You can flip coins until the number of heads and tails are equal. The payoff is the number of flips. So, half of all games end after two flips and pay two dollars …
I'm not sure how you make a betting game out of this, but I'm certainly willing to tackle the question: What proportion of games, on average, end after exactly T coin tosses? Pretty obviously T has to be an even number. The chance that a game will end after two tosses is of course, as my reader says, 0.5. A couple of minutes' doodling should convince you that for four tosses the answer is 0.125. That is, one-eighth of games on average will end on the fourth toss. And then …?
You just have to know the right question to ask! Googling "random walk return time" gives as the first item a pdf article with the answer near the bottom of page 2:
Prob(game ends on 2k flips)=C(2k,k)(1/4)^(k)/(2k-1)where C(n,k) is the well-known function "n choose k."
The mathematical answer to the guy who wrote Mr. Derbyshire is that the expected payoff is infinite.
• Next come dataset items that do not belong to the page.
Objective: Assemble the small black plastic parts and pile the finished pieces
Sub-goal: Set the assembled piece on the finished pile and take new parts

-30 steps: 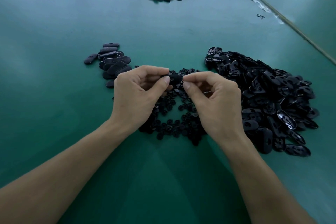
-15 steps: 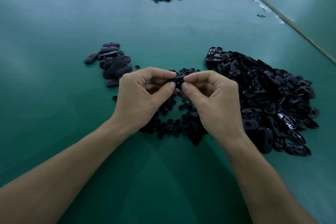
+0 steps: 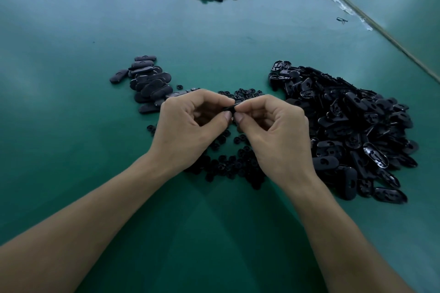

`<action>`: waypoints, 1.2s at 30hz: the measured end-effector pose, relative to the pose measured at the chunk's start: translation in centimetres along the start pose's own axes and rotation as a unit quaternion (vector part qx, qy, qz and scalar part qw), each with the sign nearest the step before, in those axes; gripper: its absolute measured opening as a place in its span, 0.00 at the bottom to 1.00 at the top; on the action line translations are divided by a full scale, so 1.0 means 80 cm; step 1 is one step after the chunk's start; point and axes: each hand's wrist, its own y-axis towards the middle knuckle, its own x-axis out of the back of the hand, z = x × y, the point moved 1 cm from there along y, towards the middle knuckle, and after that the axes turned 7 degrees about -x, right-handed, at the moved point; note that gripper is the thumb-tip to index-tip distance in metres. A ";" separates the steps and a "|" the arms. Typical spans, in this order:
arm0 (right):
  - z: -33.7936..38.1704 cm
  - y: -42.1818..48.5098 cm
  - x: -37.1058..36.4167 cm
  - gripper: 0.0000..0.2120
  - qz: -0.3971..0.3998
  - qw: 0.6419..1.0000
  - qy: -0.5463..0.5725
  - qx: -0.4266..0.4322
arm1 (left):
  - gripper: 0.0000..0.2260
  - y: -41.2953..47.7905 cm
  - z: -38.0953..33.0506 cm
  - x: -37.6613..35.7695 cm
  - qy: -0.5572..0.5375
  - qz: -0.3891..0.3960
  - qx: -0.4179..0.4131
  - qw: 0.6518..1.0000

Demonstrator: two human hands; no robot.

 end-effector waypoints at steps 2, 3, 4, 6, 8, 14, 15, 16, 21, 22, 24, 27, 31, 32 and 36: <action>0.000 0.000 -0.002 0.10 0.006 1.000 0.002 -0.002 | 0.09 0.000 0.000 0.000 0.005 0.003 -0.003 1.000; 0.000 0.001 -0.002 0.10 0.007 1.000 0.002 -0.004 | 0.10 0.000 0.000 0.000 0.010 0.003 -0.006 1.000; -0.001 0.001 -0.002 0.11 0.006 1.000 0.003 -0.007 | 0.10 0.000 0.000 0.000 0.014 0.004 -0.010 1.000; -0.001 0.002 -0.003 0.12 0.004 1.000 0.005 -0.010 | 0.11 -0.001 0.000 -0.001 0.020 0.002 -0.016 1.000; -0.002 0.001 -0.005 0.12 -0.003 1.000 0.001 -0.011 | 0.11 -0.001 0.002 -0.001 0.022 0.002 -0.017 1.000; -0.001 -0.003 -0.009 0.08 -0.038 0.999 -0.024 0.010 | 0.12 -0.001 0.006 -0.001 0.031 0.003 -0.028 0.999; 0.000 -0.004 -0.010 0.08 -0.038 0.999 -0.029 0.014 | 0.11 -0.001 0.005 0.000 0.030 0.001 -0.027 0.999; 0.001 -0.004 -0.011 0.08 -0.035 0.999 -0.033 0.015 | 0.11 0.000 0.005 0.000 0.026 -0.003 -0.024 0.999; 0.003 -0.006 -0.011 0.10 -0.018 0.999 -0.027 0.011 | 0.09 0.002 0.007 0.001 0.009 -0.020 -0.009 1.000; 0.003 -0.005 -0.011 0.10 -0.015 1.000 -0.025 0.011 | 0.10 0.002 0.008 0.001 0.009 -0.019 -0.008 1.000; 0.002 -0.005 -0.009 0.10 -0.017 0.999 -0.028 0.012 | 0.12 0.002 0.009 0.001 0.016 -0.010 -0.007 1.000; -0.001 0.000 -0.003 0.11 -0.022 0.999 -0.035 0.006 | 0.11 0.001 0.008 -0.001 0.011 0.003 -0.010 1.000; -0.004 0.008 0.006 0.10 0.025 0.999 0.013 -0.025 | 0.10 0.000 0.009 0.001 0.002 0.011 -0.006 1.000; -0.005 0.009 0.008 0.09 0.032 0.999 0.021 -0.031 | 0.10 0.000 0.009 0.002 -0.001 0.012 -0.004 1.000; -0.006 0.012 0.015 0.07 0.046 0.998 0.011 -0.030 | 0.10 0.001 0.011 0.002 -0.003 0.010 -0.003 1.000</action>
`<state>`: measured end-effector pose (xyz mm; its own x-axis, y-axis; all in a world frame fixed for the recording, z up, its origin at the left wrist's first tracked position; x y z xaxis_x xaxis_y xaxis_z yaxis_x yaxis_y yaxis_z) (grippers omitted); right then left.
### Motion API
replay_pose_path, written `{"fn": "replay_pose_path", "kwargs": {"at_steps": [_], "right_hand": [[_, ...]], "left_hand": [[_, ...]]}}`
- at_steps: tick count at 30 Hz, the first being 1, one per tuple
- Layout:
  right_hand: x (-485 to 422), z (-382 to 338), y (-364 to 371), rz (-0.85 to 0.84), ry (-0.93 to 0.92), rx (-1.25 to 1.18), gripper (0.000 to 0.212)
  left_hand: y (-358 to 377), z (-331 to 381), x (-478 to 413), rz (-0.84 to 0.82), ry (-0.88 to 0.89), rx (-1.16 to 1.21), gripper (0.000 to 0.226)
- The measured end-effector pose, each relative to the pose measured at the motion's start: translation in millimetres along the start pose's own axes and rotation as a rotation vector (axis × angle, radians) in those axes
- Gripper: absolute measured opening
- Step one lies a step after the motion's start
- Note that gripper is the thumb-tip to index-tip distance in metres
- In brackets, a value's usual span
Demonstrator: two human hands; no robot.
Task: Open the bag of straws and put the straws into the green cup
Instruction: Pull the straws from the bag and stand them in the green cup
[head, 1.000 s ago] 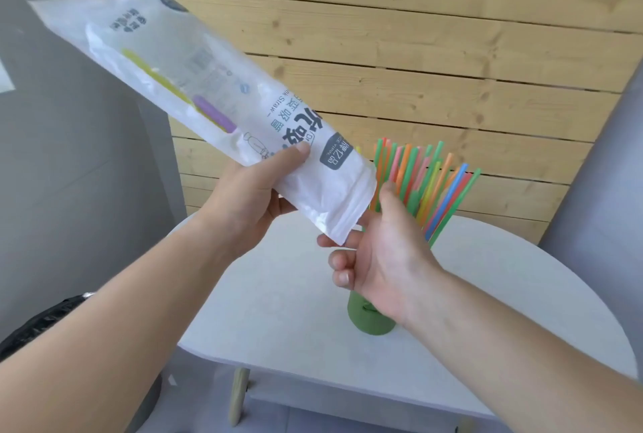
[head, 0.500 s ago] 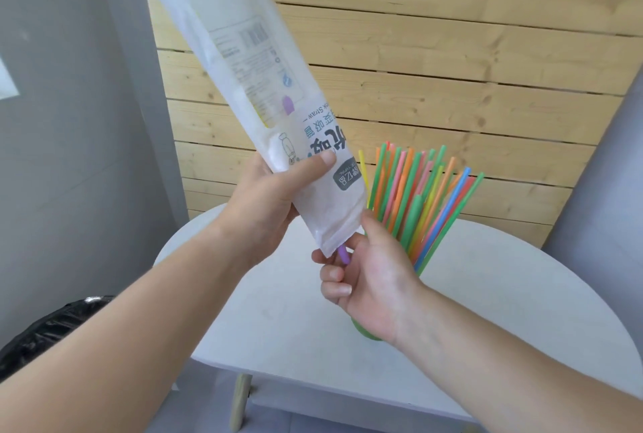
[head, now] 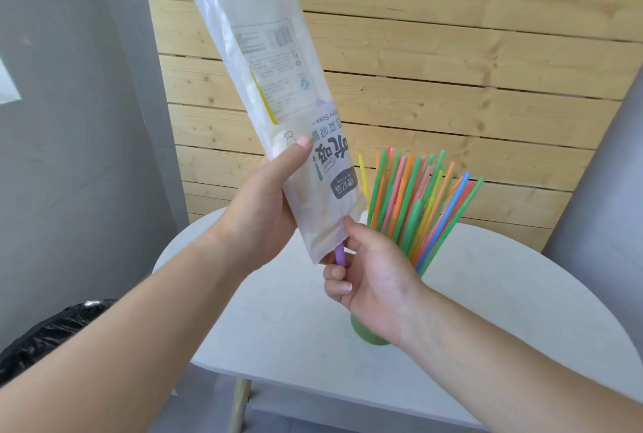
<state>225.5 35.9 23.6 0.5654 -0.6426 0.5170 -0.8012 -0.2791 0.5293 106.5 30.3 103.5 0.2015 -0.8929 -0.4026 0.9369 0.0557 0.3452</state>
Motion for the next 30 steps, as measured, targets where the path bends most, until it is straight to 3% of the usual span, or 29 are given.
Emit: {"fn": "replay_pose_path", "kwargs": {"at_steps": [6, 14, 21, 30], "right_hand": [[2.9, -8.4, 0.8, -0.018, -0.017, 0.013, 0.029], [7.5, -13.6, 1.2, -0.064, -0.018, -0.026, 0.040], [10.3, -19.6, 6.3, -0.132, -0.121, 0.022, 0.009], [13.6, -35.9, -1.4, -0.048, -0.253, -0.014, 0.007]], "left_hand": [[-4.9, 0.6, -2.9, -0.014, 0.046, -0.010, 0.056], [-15.4, 6.0, -2.1, 0.078, 0.095, 0.155, 0.031], [-16.5, 10.0, -2.3, 0.126, 0.101, 0.182, 0.031], [-32.8, 3.4, -3.3, 0.224, 0.075, 0.275, 0.030]]}}
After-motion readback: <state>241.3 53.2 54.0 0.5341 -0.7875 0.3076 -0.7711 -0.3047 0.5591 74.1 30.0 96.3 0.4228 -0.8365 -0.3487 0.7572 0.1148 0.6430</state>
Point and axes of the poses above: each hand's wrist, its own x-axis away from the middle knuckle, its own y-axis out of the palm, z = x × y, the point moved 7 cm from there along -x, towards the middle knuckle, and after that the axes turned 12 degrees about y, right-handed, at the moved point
This is stated at the end of section 1.1. In theory you should be willing to bet all your money on this game (*). It seems counter-intuitive; that's probably the point of the question.
I give myself credit for Googling skills, but subtract for general laziness. I wonder to what extent school kids today get their homework done via Google.
(*) On second thought, this isn't necessarily so. You'd have to take into account your risk aversion.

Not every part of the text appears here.